Mix with the toasted gluten-free bread cubes. I like to use an over-sized bowl so I can really toss it together well. Pour the vegetable broth or chicken broth over the mixture, toss, and scoop into the prepared covered baking dish.
Bake for 25 - 30 minutes (it should be hot and steamy when you stir it). Taste it, and adjust moisture level the way you like it, but be careful as it's easy to make GF dressing TOO soggy. If you find you want it moister still, add just a bit of liquid at a time and stir it through the stuffing, letting it sit a minute or two (so the liquid can soak into the cubes), until it reaches the consistency you want.

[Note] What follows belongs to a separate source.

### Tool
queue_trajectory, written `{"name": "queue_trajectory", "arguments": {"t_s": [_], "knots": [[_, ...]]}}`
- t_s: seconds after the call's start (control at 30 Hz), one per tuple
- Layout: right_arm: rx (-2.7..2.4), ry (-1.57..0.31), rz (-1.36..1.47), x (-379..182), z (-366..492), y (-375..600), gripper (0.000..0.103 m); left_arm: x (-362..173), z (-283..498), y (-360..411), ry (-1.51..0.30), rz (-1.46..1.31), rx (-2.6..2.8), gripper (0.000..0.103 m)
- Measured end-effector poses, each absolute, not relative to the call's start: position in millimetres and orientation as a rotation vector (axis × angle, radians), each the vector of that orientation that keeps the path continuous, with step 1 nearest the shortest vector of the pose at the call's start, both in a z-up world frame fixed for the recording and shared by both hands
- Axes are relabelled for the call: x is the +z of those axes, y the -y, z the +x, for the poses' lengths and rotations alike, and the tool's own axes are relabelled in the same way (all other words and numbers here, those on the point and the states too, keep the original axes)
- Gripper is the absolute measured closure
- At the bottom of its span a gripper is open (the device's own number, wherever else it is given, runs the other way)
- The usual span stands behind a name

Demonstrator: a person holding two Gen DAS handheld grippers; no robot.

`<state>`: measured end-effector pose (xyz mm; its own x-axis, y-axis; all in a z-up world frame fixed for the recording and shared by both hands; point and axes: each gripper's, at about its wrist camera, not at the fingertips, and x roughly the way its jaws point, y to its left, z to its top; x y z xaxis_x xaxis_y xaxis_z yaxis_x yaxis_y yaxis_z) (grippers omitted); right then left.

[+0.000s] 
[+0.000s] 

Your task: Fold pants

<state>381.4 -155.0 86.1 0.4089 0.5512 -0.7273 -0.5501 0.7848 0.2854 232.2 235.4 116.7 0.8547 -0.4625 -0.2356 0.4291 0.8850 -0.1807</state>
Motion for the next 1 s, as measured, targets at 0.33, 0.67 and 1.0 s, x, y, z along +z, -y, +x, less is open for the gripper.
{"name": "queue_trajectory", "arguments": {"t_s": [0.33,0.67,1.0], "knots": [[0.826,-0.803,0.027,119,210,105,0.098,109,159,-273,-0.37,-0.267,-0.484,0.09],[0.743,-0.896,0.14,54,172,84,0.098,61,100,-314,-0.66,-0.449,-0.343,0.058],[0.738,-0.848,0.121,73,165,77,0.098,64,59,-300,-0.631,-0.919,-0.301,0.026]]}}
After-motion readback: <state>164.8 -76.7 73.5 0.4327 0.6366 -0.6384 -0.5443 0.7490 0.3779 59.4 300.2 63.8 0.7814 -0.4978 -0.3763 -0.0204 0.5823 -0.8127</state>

If you have decided to make this a couple of days in advance of the holiday, now is the time to let it cool and then refrigerate. Then on the day you wish to serve it, take it out about an hour before you plan on reheating it, give it a stir and then proceed with the reheating process. I have popped it in the oven and even microwaved it. Once it's heated all the way through, check the moisture level for the last time, adding a bit more broth, if need be.
If you want a crunchier top - proceed as follows:
Remove the lid and return it to the oven for an additional 10 - 15 minutes (or until the top is as crispy as you like it). If you prefer it to remain soft, keep it covered.
Serves approximately - 8 - 10 - But this really depends upon what else you're serving and how much everyone eats! =)
* I have also substituted organic unfiltered apple juice for the vegetable broth and that worked very nicely too!
The photo shows freshly made dressing.